Work order: The expected output is every line below, reproduced exactly.

Source data section start

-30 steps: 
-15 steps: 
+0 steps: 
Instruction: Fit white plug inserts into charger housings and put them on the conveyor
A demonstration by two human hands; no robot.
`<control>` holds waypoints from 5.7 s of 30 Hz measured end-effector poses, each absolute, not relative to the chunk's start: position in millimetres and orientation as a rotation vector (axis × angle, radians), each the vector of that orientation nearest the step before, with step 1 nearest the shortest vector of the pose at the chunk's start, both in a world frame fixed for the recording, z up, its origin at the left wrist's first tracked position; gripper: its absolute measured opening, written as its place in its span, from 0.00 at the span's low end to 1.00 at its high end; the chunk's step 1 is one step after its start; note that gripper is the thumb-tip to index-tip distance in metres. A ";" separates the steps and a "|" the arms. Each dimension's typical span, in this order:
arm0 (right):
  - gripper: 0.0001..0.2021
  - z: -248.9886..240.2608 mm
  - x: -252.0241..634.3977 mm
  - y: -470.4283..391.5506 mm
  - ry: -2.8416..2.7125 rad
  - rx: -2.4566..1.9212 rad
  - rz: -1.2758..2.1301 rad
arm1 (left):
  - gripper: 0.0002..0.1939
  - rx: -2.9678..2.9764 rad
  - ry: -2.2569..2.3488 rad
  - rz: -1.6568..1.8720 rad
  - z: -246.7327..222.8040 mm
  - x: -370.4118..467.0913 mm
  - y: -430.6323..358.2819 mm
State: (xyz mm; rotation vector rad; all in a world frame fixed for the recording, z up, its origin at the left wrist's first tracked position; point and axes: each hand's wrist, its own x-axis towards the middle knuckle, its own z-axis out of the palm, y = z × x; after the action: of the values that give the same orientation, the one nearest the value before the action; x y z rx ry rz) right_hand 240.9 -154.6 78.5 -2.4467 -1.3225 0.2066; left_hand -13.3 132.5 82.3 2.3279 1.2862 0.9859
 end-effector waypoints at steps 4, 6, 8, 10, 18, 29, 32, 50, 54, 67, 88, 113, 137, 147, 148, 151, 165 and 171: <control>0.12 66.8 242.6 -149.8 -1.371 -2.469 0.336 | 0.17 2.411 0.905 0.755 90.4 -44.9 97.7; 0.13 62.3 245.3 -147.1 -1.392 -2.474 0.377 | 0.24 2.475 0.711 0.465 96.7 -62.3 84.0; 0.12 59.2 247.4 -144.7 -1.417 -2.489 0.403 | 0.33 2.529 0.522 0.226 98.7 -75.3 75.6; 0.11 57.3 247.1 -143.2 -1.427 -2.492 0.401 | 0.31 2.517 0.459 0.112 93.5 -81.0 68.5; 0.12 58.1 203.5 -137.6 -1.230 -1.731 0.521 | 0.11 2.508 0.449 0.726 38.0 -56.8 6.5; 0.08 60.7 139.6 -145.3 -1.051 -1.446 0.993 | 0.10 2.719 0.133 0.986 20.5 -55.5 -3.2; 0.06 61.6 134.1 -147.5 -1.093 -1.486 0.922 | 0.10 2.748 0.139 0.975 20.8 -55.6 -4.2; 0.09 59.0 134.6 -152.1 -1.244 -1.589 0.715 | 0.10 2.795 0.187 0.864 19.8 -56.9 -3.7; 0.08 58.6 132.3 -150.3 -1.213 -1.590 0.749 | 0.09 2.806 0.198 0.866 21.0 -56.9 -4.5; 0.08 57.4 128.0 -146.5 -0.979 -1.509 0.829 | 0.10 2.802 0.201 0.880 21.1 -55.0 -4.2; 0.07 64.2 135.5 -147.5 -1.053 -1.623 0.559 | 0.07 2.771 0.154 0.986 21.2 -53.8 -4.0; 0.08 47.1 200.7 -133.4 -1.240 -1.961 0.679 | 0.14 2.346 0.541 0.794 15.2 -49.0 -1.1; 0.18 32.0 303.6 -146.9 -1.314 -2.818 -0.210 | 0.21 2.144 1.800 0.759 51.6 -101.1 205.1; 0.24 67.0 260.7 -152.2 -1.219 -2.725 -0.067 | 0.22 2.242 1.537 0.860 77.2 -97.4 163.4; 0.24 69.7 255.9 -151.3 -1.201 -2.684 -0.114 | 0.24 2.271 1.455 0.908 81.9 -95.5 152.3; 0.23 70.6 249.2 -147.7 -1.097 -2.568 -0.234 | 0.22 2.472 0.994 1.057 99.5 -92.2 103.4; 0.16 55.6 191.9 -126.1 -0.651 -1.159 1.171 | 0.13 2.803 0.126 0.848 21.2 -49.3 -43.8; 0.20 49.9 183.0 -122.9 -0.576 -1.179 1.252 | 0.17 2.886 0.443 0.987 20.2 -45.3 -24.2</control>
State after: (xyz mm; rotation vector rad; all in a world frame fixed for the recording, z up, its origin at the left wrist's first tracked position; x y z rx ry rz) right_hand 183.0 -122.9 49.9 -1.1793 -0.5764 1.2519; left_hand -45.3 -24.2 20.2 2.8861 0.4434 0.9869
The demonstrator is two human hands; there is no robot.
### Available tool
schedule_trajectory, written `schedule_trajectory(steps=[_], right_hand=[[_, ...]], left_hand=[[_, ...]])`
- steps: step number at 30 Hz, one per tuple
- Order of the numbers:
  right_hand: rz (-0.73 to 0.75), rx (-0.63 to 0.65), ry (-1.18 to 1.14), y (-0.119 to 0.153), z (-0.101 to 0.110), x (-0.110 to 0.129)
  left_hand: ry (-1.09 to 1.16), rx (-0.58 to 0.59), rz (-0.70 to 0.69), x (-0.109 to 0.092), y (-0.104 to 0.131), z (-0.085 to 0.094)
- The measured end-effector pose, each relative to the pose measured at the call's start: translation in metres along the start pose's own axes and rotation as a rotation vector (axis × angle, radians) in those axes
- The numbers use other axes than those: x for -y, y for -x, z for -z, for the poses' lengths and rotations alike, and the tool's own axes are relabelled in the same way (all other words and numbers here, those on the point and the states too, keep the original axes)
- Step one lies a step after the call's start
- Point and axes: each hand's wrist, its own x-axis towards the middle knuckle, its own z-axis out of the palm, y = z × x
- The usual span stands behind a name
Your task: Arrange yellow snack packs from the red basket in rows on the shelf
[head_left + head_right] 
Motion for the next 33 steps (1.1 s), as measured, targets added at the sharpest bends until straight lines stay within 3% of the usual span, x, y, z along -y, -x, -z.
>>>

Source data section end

Answer box:
-30 steps: 
-15 steps: 
+0 steps: 
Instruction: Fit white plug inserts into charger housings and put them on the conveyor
A demonstration by two human hands; no robot.
`<control>` holds waypoints from 5.7 s of 30 Hz measured end-effector poses, each absolute, not relative to the chunk's start: position in millimetres and orientation as a rotation vector (axis × angle, radians), each the vector of that orientation nearest the step before, with step 1 nearest the shortest vector of the pose at the chunk's start, both in a world frame fixed for the recording, z up, its origin at the left wrist's first tracked position; gripper: its absolute measured opening, written as its place in its span, from 0.00 at the span's low end to 1.00 at its high end; the chunk's step 1 is one step after its start; note that gripper is the thumb-tip to index-tip distance in metres. A ";" separates the steps and a "|" the arms. Each dimension's typical span, in this order:
arm0 (right):
  - gripper: 0.0001..0.2021
  - z: -248.9886..240.2608 mm
  - x: -252.0241..634.3977 mm
  - y: -470.4283..391.5506 mm
  - ry: -2.8416..2.7125 rad
  - rx: -2.4566..1.9212 rad
  - rz: -1.2758..2.1301 rad
arm1 (left):
  - gripper: 0.0002..0.1939
  - rx: -2.9678..2.9764 rad
  - ry: -2.2569..2.3488 rad
  - rz: -1.6568..1.8720 rad
  - z: -246.7327..222.8040 mm
  - x: -370.4118..467.0913 mm
  - y: -430.6323..358.2819 mm
State: (xyz mm; rotation vector rad; all in a world frame fixed for the recording, z up, its origin at the left wrist's first tracked position; point and axes: each hand's wrist, its own x-axis towards the middle knuckle, its own z-axis out of the palm, y = z × x; after the action: of the values that give the same orientation, the one nearest the value before the action; x y z rx ry rz) right_hand 240.9 -154.6 78.5 -2.4467 -1.3225 0.2066; left_hand -13.3 132.5 82.3 2.3279 1.2862 0.9859
 end-effector waypoints at steps 4, 6, 8, 10, 18, 29, 32, 50, 54, 67, 88, 113, 137, 147, 148, 151, 165 and 171: <control>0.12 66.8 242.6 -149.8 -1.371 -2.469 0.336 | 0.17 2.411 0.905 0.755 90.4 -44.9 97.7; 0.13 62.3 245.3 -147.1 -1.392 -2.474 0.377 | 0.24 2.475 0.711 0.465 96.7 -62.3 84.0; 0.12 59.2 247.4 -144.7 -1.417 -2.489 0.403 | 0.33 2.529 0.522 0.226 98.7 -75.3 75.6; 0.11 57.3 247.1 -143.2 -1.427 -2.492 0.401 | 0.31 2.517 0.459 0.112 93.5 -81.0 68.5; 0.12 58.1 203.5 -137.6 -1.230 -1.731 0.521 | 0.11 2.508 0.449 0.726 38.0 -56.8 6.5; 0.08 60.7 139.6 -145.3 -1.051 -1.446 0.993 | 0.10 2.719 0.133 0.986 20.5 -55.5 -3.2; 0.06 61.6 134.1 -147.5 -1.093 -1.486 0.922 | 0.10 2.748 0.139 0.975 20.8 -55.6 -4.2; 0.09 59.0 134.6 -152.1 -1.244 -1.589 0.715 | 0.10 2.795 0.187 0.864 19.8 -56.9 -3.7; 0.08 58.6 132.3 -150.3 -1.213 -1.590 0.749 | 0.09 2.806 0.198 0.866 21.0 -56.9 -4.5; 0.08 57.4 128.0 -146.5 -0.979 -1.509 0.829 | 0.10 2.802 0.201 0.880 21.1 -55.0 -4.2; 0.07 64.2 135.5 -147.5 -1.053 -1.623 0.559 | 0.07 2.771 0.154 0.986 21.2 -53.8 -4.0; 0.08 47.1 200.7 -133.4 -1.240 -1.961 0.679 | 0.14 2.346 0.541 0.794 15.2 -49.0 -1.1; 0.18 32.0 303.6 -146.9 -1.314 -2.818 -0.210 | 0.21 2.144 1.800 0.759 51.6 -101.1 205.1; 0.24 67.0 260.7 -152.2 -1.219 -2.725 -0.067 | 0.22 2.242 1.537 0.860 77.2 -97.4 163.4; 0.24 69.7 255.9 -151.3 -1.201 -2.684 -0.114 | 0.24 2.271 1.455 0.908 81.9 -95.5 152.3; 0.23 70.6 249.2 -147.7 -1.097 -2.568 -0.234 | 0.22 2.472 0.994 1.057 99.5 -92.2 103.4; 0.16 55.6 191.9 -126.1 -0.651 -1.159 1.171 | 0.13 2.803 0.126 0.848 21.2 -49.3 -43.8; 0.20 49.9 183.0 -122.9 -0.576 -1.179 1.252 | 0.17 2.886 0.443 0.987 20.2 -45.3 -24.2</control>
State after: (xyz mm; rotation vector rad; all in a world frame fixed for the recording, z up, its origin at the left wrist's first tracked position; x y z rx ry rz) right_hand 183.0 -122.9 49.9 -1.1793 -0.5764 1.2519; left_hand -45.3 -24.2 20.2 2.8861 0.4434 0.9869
The demonstrator is two human hands; there is no robot.
### Available tool
schedule_trajectory, written `schedule_trajectory(steps=[_], right_hand=[[_, ...]], left_hand=[[_, ...]])`
- steps: step number at 30 Hz, one per tuple
- Order of the numbers:
  right_hand: rz (-0.73 to 0.75), rx (-0.63 to 0.65), ry (-1.18 to 1.14), y (-0.119 to 0.153), z (-0.101 to 0.110), x (-0.110 to 0.129)
  left_hand: ry (-1.09 to 1.16), rx (-0.58 to 0.59), rz (-0.70 to 0.69), x (-0.109 to 0.092), y (-0.104 to 0.131), z (-0.085 to 0.094)
- The measured end-effector pose, each relative to the pose measured at the call's start: translation in metres along the start pose's own axes and rotation as a rotation vector (axis × angle, radians) in those axes
- The numbers use other axes than those: x for -y, y for -x, z for -z, for the poses' lengths and rotations alike, and the tool's own axes are relabelled in the same way (all other words and numbers here, those on the point and the states too, keep the original axes)
- Step one lies a step after the call's start
- Point and axes: each hand's wrist, its own x-axis towards the middle knuckle, its own z-axis out of the palm, y = z × x
- The usual span stands behind a name
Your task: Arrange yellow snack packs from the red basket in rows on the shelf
[head_left + head_right] 
Motion for the next 33 steps (1.1 s), as measured, targets added at the sharpest bends until straight lines stay within 3% of the usual span, x, y, z along -y, -x, -z.
>>>

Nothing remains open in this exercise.